Standardized Agent Interaction Protocol:
Technical Architecture
Employs a modular API gateway design with a unified Agent communication interface (DAI-Protocol), supporting multi-protocol adaptation for HTTP/3, WebSocket, and Libp2p
Integrates semantic parsing middleware that automatically converts output formats across AI models (e.g., standardizing responses between GPT-4o, DeepSeek R1 and Claude-3)
Provides a compatibility testing toolkit with 100+ predefined test cases to validate Agent interaction compliance
Platform Role
Enables cross-chain/cross-platform interoperability: Agents on Solana can seamlessly interact with DApps on Ethereum, Base, BNB CHAIN... and other ecosystems
Builds an open collaboration network: Developers can modularize Agent functionalities into composable "smart building blocks"
Use Case: A DeFi strategy Agent automatically fetches Chainlink oracle data while coordinating with a transaction execution Agent on Base
On-Chain/Off-Chain Data Routing Layer (Oracle Hub):
Technical Breakthroughs
Innovative hybrid verification mechanism: Combines Zero-Knowledge Proofs (zk-SNARKs) with TEE trusted execution environments to ensure data authenticity
Constructs a layered data pipeline:
Layer1: Real-time synchronization of on-chain critical data (e.g., token prices, smart contract states)

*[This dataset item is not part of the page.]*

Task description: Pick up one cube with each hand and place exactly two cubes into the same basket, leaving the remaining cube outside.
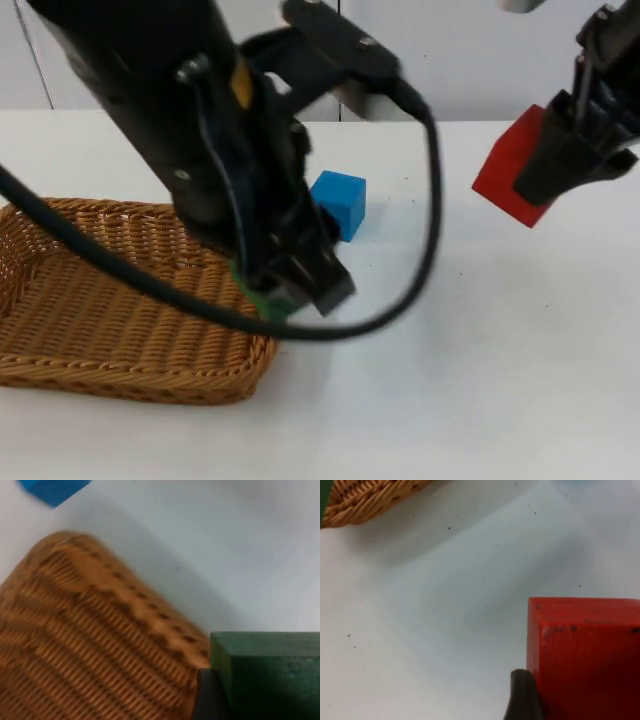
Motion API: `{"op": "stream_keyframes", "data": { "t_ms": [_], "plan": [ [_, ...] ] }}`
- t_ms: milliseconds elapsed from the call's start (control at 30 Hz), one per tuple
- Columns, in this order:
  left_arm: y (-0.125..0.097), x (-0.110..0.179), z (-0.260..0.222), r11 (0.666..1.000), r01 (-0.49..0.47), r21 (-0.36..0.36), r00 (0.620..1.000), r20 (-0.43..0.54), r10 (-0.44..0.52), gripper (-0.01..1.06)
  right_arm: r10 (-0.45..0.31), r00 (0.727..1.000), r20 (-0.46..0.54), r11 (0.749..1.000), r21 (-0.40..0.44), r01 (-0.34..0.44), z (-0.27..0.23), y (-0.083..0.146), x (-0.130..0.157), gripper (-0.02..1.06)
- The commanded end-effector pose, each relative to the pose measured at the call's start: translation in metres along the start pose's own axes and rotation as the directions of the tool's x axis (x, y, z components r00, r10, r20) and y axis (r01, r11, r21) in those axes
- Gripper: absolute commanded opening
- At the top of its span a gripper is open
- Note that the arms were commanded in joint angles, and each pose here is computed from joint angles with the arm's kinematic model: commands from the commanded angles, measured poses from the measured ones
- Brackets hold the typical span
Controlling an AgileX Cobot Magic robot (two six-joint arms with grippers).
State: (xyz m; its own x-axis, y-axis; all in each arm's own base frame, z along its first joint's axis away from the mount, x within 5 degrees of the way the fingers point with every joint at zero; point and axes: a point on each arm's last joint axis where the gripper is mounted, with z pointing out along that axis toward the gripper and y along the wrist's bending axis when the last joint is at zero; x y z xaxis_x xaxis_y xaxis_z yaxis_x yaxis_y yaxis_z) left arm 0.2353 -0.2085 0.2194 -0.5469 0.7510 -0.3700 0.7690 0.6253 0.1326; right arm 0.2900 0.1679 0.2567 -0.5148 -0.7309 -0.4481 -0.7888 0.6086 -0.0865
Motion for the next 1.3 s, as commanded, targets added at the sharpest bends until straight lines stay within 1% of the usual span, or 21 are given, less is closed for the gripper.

Layer2: Caching of off-chain complex data (social media sentiment, IoT data) via decentralized storage networks
Develops dynamic routing algorithms: Intelligently selects optimal data transmission paths based on network conditions, reducing latency by 40%
Ecosystem Value
Supports complex application scenarios:
Generative AI Agents access on-chain copyright data in real-time
Cross-chain derivatives trading Agents synchronize multi-chain liquidity information
Enables data assetization: Developers can package private data into tradable AI Agents through the data routing layer
Secure Sandbox Execution Environment:
Security Architecture
Three-tier protection system:
Hardware-Level Isolation: Built on Intel SGX trusted execution environments
Smart Contract Firewall: Monitors gas consumption patterns in real-time to detect anomalies
Dynamic Permission Control: Implements zero-trust architecture requiring re-authorization for each Agent interaction
Proprietary Risk Simulation Engine: Simulates 10,000+ attack scenarios to intelligently generate defense strategies
Ecosystem Empowerment
Sparks new business models:
DeFi scenario: AI Agents will validate each other and automatically form strategic alliances, increasing the expected revenue in the Defi domain by 300%.
Alpha project research and judgment scenario: AI Agent group generates AIization similar to Nansan, Arkham, GMGN and other comprehensive platforms through multiple data platform
Build a self-evolving ecosystem: Collaborative networks will generate knowledge sharing events to drive continuous Agent iteration.